# Want to play fantasy hockey?



## edX (Oct 4, 2003)

hockey season starts next week. sorry i waited so late to start this but here goes anyway. i'm inviting everyone from here and macfora to join so hopefully we'll get enough to have a nice league in time. you need to sign up ASAP. i'll be setting the draft as ready on monday night if we can get at least 6 people to join.

In order to join, just go to 
http://hockey.fantasysports.yahoo.com/hockey 
click the Sign Up Now! button and choose to Join a Custom League.  Then, when prompted, enter the following information...

  League ID#: 67333
 Password: sharks

it's free, all you need is a yahoo id (which is free if you don't already have one)


----------



## edX (Oct 5, 2003)

so far one team signed up for hockey. would like to see at least 4 more. welcome to the Boston Bruins!!
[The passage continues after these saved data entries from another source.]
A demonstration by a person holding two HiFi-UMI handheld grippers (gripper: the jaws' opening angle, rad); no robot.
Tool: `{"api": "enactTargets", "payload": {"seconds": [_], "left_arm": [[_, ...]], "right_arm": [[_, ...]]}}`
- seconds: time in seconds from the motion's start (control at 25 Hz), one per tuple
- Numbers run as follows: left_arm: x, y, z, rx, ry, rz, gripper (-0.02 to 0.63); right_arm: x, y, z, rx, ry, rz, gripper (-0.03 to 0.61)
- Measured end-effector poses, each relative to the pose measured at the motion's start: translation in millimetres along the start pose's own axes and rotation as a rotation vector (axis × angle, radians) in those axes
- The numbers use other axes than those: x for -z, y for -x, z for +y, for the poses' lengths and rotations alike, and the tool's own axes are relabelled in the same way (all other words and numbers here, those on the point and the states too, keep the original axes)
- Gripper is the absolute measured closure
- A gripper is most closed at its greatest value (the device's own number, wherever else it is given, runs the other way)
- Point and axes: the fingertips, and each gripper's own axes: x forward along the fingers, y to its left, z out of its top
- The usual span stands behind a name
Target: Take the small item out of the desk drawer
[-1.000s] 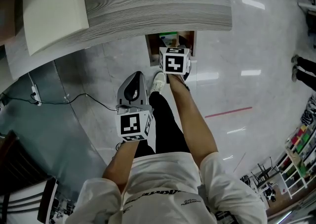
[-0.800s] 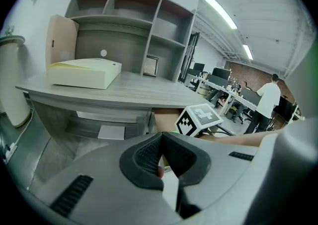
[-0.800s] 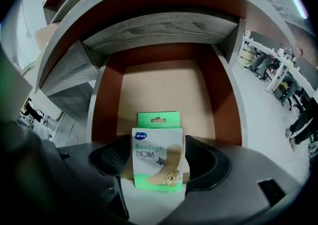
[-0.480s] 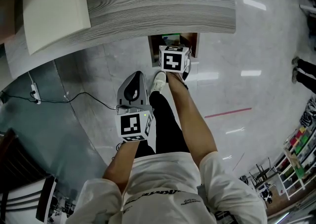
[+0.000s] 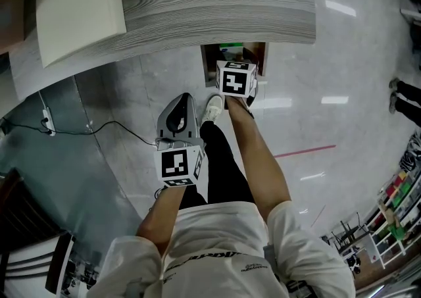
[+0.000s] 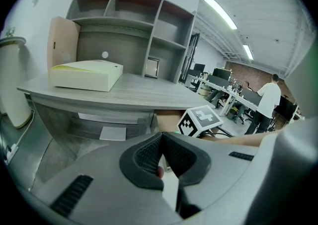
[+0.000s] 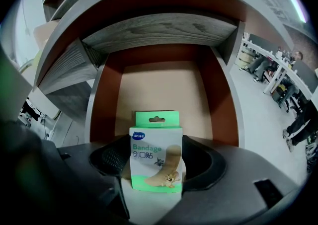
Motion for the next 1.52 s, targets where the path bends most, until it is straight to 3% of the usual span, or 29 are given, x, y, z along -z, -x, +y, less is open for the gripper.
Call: {"api": "enactTargets", "payload": {"seconds": [0.56,1.52], "left_arm": [[-24,29,-15,0.021,-0.043,-0.041,0.598],[-82,127,-34,0.067,-0.125,-0.129,0.598]], "right_arm": [[-9,51,-5,-0.014,-0.032,-0.089,0.249],[-35,213,24,-0.038,-0.049,-0.288,0.249]]}}
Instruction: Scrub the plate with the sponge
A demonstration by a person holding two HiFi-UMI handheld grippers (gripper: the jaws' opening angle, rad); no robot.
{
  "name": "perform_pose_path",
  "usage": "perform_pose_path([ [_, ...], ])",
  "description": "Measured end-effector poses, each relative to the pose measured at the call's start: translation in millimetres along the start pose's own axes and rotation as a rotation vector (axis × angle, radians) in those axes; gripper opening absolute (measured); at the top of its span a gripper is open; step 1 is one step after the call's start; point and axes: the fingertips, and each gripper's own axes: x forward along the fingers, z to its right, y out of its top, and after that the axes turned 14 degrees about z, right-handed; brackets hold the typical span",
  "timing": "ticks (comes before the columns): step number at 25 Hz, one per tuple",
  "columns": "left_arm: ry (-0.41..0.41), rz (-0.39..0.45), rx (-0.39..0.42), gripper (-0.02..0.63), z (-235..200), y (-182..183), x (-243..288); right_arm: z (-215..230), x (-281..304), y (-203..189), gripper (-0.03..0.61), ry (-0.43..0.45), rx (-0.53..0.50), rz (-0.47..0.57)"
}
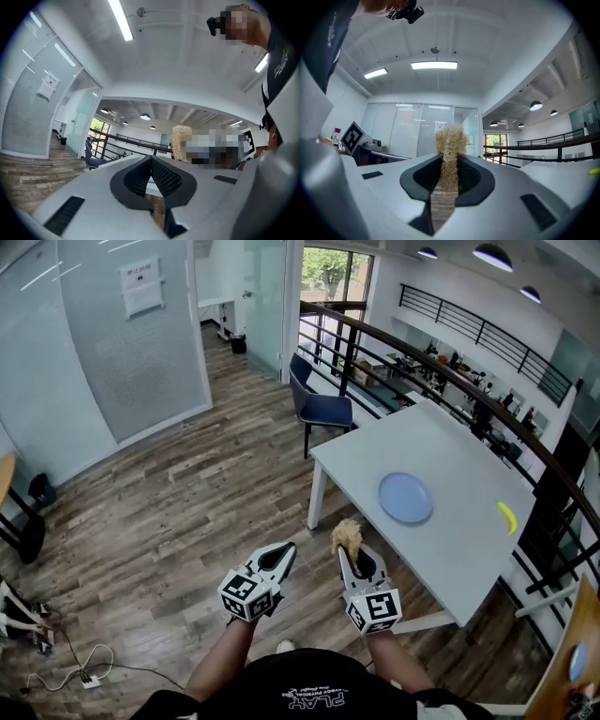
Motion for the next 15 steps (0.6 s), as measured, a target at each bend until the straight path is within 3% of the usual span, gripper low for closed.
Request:
perform_pose_path([
  [15, -0.023, -0.017, -0.008, 0.012, -10, -1, 6, -4, 3, -24, 0.072, -0.022, 0.005, -0.059],
])
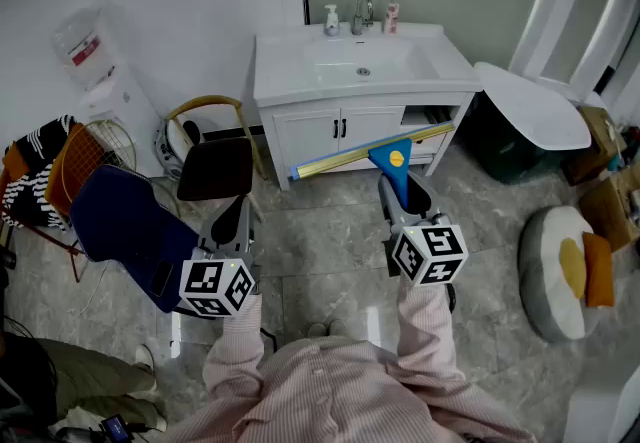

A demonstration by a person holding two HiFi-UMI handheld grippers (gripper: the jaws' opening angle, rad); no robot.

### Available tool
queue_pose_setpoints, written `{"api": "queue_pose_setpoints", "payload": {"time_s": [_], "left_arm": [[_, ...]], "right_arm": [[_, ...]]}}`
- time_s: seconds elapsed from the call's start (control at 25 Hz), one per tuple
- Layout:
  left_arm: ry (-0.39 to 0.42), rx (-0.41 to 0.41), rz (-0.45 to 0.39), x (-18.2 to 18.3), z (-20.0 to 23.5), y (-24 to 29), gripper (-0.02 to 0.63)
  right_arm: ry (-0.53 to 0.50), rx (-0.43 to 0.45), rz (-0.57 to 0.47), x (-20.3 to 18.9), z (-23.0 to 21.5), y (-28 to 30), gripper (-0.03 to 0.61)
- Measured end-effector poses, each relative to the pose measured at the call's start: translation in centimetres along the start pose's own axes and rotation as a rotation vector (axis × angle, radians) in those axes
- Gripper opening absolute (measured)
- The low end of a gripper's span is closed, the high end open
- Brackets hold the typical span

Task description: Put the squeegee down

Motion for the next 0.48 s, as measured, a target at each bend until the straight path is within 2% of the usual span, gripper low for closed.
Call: {"api": "queue_pose_setpoints", "payload": {"time_s": [0.48], "left_arm": [[-0.014,0.032,-0.01,-0.8,-1.3,0.7,-0.003]], "right_arm": [[0.024,0.025,-0.007,-1.0,-2.1,-0.1,0.13]]}}
Point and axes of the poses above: the fingertips, and each gripper's own axes: y forward along the fingers, z to its left, x out of its top, the point moved 8 cm from there along -y, backward along the fingers, and after that the axes turned 13 degrees about -z, right-handed, at the moved point
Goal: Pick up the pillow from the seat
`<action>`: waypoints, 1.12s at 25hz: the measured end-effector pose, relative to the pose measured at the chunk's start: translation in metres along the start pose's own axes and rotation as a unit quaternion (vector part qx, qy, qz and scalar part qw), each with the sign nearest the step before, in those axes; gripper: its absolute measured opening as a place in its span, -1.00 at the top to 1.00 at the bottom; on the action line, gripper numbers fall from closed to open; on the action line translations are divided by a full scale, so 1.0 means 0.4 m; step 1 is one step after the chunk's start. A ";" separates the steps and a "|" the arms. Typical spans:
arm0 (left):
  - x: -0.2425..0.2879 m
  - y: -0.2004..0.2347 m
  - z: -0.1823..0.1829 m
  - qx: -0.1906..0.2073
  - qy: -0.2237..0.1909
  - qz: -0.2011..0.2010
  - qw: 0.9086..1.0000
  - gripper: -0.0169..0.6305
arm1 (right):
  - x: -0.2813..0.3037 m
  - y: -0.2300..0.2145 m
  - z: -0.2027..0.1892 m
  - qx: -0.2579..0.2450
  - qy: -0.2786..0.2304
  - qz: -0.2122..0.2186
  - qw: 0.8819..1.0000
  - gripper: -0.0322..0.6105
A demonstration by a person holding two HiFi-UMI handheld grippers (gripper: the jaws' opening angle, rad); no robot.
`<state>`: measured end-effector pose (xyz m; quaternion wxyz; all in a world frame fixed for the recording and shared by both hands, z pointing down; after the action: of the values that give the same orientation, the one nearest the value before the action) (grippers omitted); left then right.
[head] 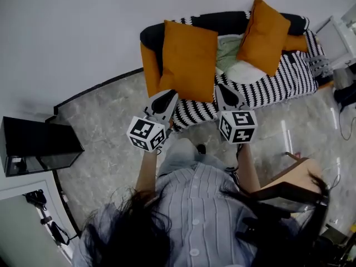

btw - it's a head to head league with an autodraft, daily roster changes and IT'S FREE!


----------



## mdnky (Oct 5, 2003)

There was a stray *,* in the link causing problems.


----------



## Trip (Oct 5, 2003)

A Yahoo ID?! Can somebody register one for me...I'm too lazy.


----------



## edX (Oct 5, 2003)

the link appears to be working just fine now. you can also find it by going to the main yahoo games page and selecting fantasy hockey.


----------



## edX (Oct 5, 2003)

ah, i see he figured it out. welcome to mdnky and the Cyclones! 

3 teams so far. need more.


----------



## edX (Oct 5, 2003)

welcome to team 4 - the burninators!!


----------



## edX (Oct 6, 2003)

still looking for more teams - 4 - 6 more would be ideal. 2 more would be enough. i'd like to set us draft ready late monday nite. this means owners should be ranking their draft order before then. if we don't have more players by then, i may wait til tuesday night and hope we get our draft processed in less than 24 hours as the hockey season starts weds. nite.


----------



## mdnky (Oct 6, 2003)

Ed I meant there was an errant coma in the link you posted causing all kinds of problems.  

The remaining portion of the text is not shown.